Exercise requirements ▸
The full listing should be set down again without a single alteration.

Source data ▸
--- START ---
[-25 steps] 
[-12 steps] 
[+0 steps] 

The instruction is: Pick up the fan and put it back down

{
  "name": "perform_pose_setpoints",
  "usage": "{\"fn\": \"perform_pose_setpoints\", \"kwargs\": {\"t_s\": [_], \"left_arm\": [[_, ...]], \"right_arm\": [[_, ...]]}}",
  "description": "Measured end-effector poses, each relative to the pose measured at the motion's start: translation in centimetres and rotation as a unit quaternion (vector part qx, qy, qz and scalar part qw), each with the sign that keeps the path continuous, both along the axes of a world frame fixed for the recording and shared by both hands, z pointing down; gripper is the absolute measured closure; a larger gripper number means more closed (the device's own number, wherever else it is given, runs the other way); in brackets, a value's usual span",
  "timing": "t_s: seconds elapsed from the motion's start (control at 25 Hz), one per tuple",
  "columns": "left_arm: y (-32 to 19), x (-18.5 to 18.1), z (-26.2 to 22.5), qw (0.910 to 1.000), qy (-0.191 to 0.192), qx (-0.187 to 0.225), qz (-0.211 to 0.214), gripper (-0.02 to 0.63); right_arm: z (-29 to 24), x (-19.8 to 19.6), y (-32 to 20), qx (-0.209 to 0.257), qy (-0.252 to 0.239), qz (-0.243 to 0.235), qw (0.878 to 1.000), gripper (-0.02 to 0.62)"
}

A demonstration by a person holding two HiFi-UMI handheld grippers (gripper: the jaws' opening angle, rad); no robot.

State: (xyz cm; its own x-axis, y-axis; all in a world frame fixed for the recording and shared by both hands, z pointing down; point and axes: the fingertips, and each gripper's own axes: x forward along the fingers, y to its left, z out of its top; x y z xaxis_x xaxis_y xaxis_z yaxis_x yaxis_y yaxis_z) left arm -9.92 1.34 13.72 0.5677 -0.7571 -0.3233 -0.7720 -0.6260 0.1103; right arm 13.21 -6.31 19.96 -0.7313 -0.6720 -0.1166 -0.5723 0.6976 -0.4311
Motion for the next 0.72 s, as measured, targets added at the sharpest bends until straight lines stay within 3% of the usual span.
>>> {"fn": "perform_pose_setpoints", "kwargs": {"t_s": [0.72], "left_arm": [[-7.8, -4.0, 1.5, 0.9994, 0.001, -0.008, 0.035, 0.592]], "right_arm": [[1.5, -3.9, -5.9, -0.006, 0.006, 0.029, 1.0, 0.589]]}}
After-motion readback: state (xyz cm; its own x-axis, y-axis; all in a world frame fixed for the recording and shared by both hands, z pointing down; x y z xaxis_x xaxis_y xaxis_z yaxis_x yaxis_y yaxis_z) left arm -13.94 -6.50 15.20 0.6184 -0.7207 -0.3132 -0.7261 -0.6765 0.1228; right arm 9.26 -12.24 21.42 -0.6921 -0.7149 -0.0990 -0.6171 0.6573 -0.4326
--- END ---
Written answer ▸
[-25 steps] 
[-12 steps] 
[+0 steps] 

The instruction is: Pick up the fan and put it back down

{
  "name": "perform_pose_setpoints",
  "usage": "{\"fn\": \"perform_pose_setpoints\", \"kwargs\": {\"t_s\": [_], \"left_arm\": [[_, ...]], \"right_arm\": [[_, ...]]}}",
  "description": "Measured end-effector poses, each relative to the pose measured at the motion's start: translation in centimetres and rotation as a unit quaternion (vector part qx, qy, qz and scalar part qw), each with the sign that keeps the path continuous, both along the axes of a world frame fixed for the recording and shared by both hands, z pointing down; gripper is the absolute measured closure; a larger gripper number means more closed (the device's own number, wherever else it is given, runs the other way); in brackets, a value's usual span",
  "timing": "t_s: seconds elapsed from the motion's start (control at 25 Hz), one per tuple",
  "columns": "left_arm: y (-32 to 19), x (-18.5 to 18.1), z (-26.2 to 22.5), qw (0.910 to 1.000), qy (-0.191 to 0.192), qx (-0.187 to 0.225), qz (-0.211 to 0.214), gripper (-0.02 to 0.63); right_arm: z (-29 to 24), x (-19.8 to 19.6), y (-32 to 20), qx (-0.209 to 0.257), qy (-0.252 to 0.239), qz (-0.243 to 0.235), qw (0.878 to 1.000), gripper (-0.02 to 0.62)"
}

A demonstration by a person holding two HiFi-UMI handheld grippers (gripper: the jaws' opening angle, rad); no robot.

State: (xyz cm; its own x-axis, y-axis; all in a world frame fixed for the recording and shared by both hands, z pointing down; point and axes: the fingertips, and each gripper's own axes: x forward along the fingers, y to its left, z out of its top; x y z xaxis_x xaxis_y xaxis_z yaxis_x yaxis_y yaxis_z) left arm -9.92 1.34 13.72 0.5677 -0.7571 -0.3233 -0.7720 -0.6260 0.1103; right arm 13.21 -6.31 19.96 -0.7313 -0.6720 -0.1166 -0.5723 0.6976 -0.4311
Motion for the next 0.72 s, as measured, targets added at the sharpest bends until straight lines stay within 3% of the usual span.
>>> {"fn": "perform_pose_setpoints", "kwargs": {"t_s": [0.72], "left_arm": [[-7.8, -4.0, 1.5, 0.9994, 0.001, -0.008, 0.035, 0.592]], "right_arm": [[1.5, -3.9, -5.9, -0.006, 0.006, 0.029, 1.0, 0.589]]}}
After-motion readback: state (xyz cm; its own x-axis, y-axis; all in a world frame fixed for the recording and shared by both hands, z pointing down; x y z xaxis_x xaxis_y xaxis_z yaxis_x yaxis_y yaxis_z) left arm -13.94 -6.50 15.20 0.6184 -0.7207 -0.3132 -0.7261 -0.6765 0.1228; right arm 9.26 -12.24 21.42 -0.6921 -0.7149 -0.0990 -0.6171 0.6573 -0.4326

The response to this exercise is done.